■ **What you will do**: How many of the lines below include the word "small"? Only the number should be given.

■ **Task input**:

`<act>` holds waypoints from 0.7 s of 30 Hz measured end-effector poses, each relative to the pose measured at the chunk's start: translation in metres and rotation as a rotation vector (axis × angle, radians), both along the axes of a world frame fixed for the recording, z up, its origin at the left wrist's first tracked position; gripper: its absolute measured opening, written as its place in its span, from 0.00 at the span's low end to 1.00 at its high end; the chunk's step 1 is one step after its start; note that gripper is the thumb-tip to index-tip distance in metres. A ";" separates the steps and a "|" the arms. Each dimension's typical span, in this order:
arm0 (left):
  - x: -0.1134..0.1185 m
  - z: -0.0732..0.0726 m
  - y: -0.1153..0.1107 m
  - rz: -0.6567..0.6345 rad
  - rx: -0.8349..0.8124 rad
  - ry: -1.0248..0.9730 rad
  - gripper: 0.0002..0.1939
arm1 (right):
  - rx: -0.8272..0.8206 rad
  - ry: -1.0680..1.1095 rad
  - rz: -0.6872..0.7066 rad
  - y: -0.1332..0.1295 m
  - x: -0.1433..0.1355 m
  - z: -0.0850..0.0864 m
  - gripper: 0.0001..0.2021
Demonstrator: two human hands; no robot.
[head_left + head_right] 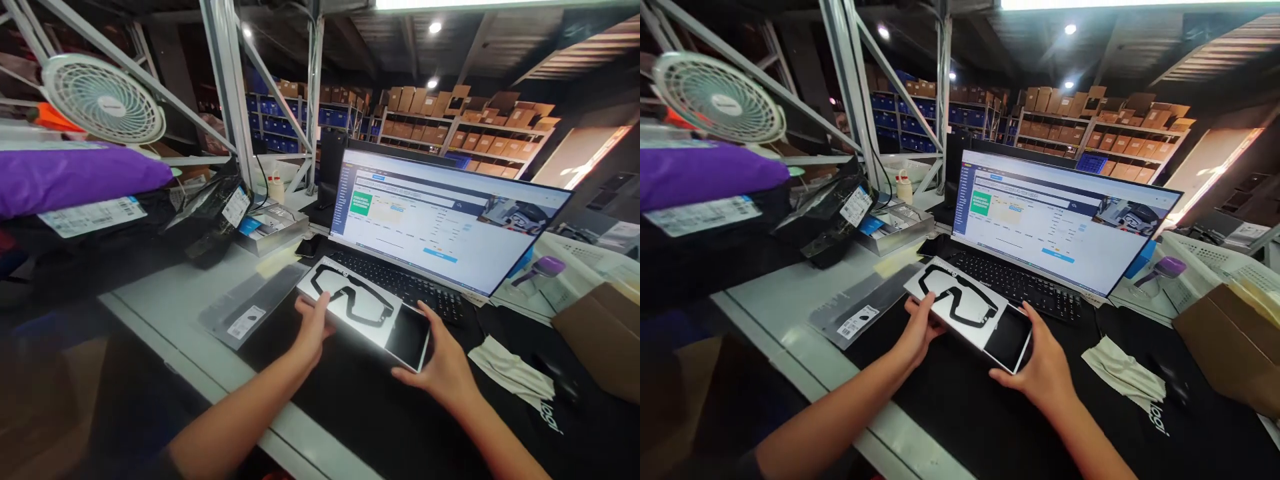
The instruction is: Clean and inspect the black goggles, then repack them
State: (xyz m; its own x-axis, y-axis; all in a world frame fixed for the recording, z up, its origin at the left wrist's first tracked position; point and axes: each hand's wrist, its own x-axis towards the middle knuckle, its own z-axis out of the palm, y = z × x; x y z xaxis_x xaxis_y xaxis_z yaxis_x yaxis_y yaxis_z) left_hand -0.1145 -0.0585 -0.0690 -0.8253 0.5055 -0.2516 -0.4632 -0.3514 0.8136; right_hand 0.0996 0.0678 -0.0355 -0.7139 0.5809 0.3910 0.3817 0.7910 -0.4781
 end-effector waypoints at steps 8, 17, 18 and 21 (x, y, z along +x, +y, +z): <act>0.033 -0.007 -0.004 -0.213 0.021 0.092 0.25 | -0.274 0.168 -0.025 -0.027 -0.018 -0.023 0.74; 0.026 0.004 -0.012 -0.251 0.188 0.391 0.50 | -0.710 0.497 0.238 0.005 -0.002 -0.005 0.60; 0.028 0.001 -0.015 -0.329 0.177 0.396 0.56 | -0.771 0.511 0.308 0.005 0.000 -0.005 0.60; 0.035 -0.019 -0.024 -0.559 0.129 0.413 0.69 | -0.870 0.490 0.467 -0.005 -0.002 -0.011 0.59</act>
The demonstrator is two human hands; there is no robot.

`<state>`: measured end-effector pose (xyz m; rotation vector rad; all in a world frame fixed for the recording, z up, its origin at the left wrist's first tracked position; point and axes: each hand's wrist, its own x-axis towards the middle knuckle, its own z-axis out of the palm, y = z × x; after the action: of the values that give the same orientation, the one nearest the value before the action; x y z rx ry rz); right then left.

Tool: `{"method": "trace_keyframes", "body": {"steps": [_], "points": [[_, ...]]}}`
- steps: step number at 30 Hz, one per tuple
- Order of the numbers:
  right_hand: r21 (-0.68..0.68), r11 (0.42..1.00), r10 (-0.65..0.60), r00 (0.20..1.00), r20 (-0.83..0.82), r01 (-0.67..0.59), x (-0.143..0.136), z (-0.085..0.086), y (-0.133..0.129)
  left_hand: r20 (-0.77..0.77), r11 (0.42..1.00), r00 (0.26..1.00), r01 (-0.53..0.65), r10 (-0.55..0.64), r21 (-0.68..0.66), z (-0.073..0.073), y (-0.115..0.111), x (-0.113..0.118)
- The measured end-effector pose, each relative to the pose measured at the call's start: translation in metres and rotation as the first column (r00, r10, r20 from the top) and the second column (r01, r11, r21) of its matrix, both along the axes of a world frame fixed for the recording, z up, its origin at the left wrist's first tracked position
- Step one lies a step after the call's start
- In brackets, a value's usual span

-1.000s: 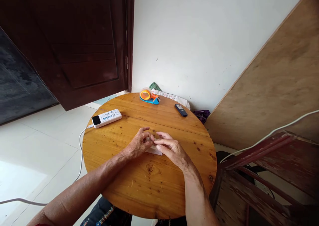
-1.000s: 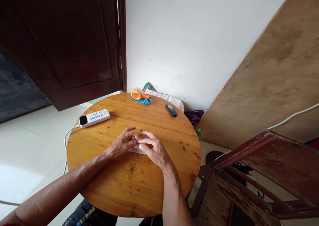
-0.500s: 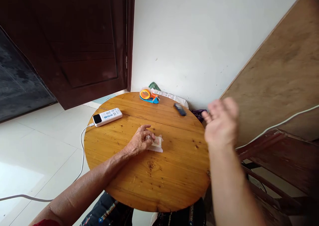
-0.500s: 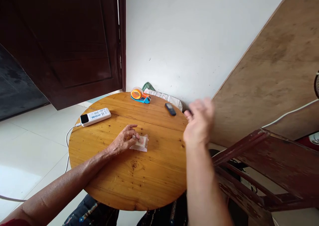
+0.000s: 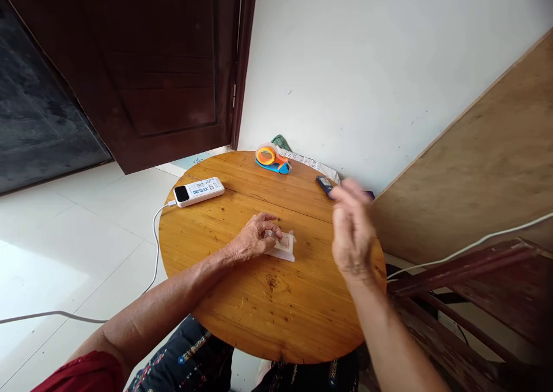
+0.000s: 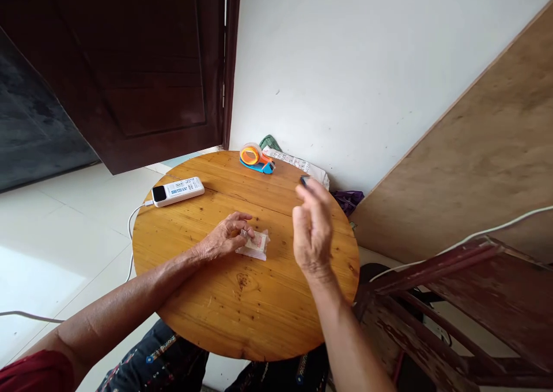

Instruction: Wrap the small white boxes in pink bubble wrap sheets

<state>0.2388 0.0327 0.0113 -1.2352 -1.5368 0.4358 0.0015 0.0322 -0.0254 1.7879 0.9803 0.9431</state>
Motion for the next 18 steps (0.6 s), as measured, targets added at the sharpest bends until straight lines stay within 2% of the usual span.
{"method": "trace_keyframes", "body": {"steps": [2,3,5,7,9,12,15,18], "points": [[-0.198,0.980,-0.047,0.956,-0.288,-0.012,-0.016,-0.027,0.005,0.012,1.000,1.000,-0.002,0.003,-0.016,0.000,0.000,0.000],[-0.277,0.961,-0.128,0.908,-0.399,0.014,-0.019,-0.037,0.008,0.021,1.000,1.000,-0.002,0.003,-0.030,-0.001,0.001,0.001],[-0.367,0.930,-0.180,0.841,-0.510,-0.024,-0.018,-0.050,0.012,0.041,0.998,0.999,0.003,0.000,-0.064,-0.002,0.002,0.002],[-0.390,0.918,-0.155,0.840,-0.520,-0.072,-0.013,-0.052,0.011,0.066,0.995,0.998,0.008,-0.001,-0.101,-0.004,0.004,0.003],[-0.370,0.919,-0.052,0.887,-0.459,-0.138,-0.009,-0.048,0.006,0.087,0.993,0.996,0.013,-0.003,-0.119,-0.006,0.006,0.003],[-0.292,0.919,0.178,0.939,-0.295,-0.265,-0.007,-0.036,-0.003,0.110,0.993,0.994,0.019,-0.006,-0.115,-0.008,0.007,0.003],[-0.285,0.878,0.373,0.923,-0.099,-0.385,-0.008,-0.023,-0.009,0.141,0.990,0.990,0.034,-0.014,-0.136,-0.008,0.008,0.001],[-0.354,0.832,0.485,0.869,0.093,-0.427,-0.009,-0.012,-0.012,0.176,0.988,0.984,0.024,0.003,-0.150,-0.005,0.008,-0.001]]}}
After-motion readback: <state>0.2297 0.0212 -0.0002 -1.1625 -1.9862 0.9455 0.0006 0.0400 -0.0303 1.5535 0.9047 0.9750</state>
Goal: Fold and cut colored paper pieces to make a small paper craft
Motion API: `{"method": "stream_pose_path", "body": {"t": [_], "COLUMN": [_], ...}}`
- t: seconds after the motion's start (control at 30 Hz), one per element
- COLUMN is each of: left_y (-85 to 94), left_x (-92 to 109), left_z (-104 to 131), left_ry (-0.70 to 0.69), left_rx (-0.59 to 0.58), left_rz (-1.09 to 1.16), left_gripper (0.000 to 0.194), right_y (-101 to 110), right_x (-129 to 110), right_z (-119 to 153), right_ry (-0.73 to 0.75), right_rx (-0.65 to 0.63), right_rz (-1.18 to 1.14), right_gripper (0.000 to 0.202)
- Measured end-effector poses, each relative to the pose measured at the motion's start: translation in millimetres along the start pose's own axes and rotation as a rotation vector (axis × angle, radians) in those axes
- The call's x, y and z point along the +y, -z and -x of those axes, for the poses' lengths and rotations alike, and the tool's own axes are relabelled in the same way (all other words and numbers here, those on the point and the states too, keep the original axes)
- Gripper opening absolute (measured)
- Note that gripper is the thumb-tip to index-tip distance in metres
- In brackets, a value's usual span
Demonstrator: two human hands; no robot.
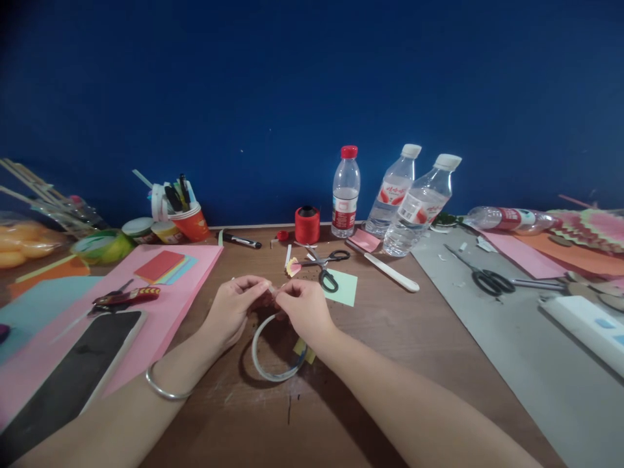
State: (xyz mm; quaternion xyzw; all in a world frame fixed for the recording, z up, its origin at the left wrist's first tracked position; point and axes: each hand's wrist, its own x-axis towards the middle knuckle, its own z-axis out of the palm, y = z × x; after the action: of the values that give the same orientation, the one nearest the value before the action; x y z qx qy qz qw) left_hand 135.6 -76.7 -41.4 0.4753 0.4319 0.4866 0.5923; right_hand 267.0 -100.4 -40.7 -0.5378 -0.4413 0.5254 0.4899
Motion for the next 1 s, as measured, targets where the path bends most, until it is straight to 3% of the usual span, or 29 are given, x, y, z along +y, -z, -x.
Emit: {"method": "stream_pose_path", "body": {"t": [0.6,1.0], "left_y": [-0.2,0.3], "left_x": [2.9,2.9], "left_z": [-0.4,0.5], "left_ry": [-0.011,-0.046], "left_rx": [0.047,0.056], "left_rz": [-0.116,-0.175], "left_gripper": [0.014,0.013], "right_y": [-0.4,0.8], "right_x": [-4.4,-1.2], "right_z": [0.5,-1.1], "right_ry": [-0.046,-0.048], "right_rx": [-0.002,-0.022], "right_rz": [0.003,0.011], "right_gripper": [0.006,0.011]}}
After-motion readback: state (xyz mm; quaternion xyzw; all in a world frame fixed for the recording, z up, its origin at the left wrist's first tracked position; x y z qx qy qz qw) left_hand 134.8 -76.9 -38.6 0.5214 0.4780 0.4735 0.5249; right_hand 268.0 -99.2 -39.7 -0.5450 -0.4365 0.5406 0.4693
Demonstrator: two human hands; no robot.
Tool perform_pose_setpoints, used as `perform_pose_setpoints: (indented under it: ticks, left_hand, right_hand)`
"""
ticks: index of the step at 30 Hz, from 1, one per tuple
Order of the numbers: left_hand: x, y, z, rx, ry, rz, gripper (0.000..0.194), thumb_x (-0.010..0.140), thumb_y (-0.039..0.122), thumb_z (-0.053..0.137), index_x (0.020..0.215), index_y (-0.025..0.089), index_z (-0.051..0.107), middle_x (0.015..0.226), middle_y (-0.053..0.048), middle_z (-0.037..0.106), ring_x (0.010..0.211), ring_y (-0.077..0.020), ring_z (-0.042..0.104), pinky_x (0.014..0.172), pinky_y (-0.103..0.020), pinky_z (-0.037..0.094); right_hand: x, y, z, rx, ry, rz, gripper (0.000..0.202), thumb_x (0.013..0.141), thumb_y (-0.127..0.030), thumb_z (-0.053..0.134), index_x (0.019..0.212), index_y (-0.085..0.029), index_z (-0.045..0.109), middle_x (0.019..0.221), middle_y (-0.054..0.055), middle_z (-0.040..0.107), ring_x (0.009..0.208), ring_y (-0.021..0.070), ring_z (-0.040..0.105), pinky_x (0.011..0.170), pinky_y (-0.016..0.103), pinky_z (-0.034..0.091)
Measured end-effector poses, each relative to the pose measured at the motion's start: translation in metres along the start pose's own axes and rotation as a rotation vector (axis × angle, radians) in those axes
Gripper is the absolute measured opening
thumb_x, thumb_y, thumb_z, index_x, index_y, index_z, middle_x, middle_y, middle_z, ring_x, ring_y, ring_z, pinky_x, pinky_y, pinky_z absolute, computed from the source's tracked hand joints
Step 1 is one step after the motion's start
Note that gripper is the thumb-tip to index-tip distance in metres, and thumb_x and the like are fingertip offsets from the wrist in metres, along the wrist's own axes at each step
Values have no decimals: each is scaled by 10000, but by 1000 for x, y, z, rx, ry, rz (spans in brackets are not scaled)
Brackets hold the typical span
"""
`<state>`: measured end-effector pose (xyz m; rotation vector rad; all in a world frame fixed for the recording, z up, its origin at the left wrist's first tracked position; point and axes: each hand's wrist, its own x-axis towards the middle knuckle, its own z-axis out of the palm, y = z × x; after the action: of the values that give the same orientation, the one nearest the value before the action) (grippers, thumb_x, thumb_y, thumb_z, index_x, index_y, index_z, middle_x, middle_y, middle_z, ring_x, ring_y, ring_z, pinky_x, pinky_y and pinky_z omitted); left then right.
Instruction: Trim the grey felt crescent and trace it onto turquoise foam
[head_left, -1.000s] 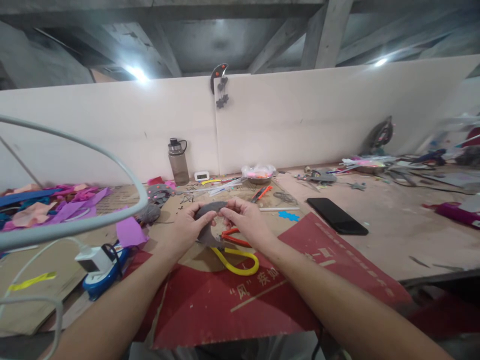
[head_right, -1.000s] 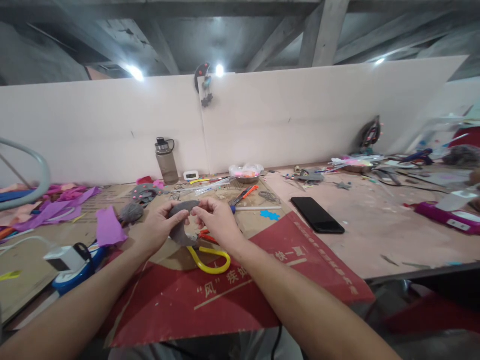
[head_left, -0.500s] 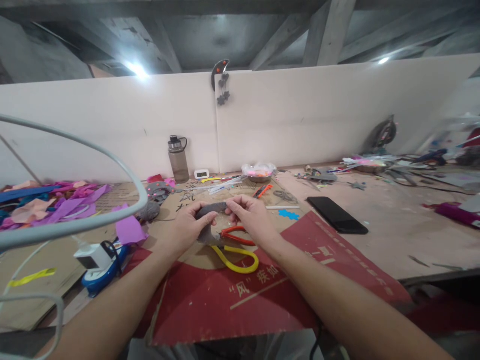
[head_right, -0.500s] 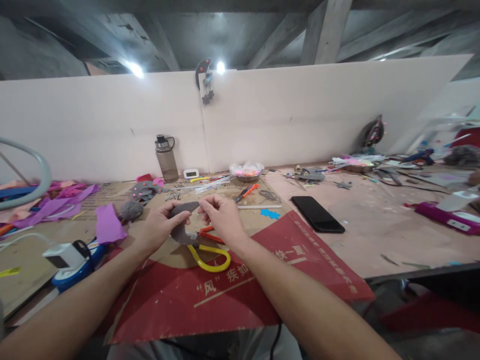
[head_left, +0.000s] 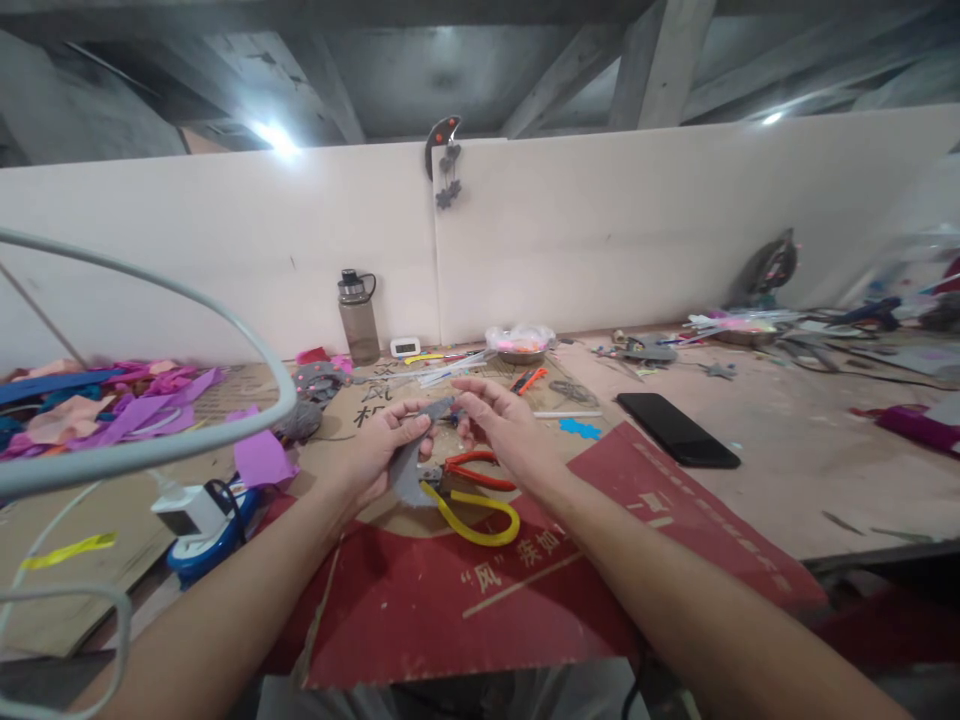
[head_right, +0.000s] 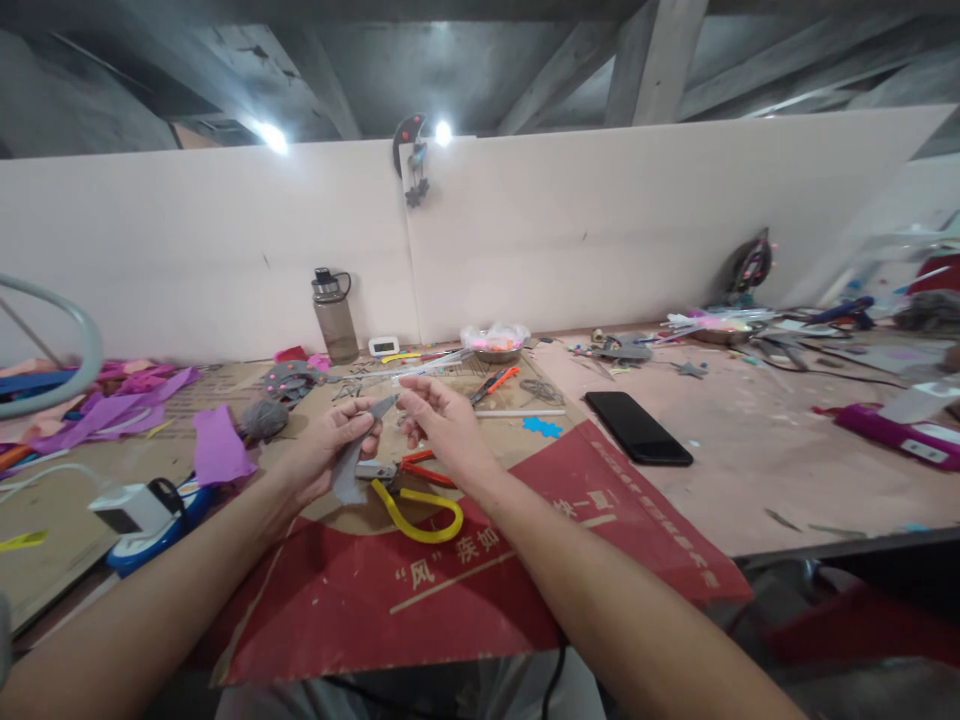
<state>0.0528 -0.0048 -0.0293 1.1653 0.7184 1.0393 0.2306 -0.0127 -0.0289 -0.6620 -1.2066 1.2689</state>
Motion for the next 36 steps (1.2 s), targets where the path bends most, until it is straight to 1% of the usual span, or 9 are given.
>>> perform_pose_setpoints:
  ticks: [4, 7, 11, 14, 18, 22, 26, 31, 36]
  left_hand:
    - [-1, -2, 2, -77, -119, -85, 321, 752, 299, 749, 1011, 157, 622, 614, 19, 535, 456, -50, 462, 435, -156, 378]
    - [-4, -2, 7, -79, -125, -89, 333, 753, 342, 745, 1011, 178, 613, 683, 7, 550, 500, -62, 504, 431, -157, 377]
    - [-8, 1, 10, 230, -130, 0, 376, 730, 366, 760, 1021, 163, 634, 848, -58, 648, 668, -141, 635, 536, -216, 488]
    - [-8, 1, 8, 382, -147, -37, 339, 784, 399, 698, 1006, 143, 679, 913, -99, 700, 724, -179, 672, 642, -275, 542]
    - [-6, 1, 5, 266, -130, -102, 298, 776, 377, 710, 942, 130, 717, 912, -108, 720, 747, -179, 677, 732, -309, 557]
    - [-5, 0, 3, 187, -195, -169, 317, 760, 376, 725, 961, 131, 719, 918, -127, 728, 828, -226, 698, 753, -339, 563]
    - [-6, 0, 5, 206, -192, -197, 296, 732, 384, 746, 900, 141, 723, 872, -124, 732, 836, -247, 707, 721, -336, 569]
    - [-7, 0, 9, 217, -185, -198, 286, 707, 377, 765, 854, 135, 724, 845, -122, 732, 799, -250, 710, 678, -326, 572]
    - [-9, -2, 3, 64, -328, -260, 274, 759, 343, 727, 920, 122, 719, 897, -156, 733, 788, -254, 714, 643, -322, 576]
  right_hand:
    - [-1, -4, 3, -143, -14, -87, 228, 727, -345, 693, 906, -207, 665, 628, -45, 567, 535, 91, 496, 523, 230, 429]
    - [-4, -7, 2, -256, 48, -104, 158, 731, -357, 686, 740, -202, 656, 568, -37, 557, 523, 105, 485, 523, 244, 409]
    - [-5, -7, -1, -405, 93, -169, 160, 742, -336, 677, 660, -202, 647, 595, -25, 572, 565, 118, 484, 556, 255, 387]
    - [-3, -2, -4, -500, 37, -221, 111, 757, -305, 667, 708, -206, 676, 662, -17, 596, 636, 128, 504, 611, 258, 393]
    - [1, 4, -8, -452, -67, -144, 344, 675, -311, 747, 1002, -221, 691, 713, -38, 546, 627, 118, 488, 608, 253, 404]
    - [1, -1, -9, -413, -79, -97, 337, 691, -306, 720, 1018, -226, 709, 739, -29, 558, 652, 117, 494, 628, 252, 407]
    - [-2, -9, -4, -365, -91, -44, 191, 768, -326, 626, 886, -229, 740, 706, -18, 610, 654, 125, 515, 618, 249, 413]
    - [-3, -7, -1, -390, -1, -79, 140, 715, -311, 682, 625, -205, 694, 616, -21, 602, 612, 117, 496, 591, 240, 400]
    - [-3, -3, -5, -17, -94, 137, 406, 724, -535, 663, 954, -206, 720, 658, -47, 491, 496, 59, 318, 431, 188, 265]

■ **The answer**: 2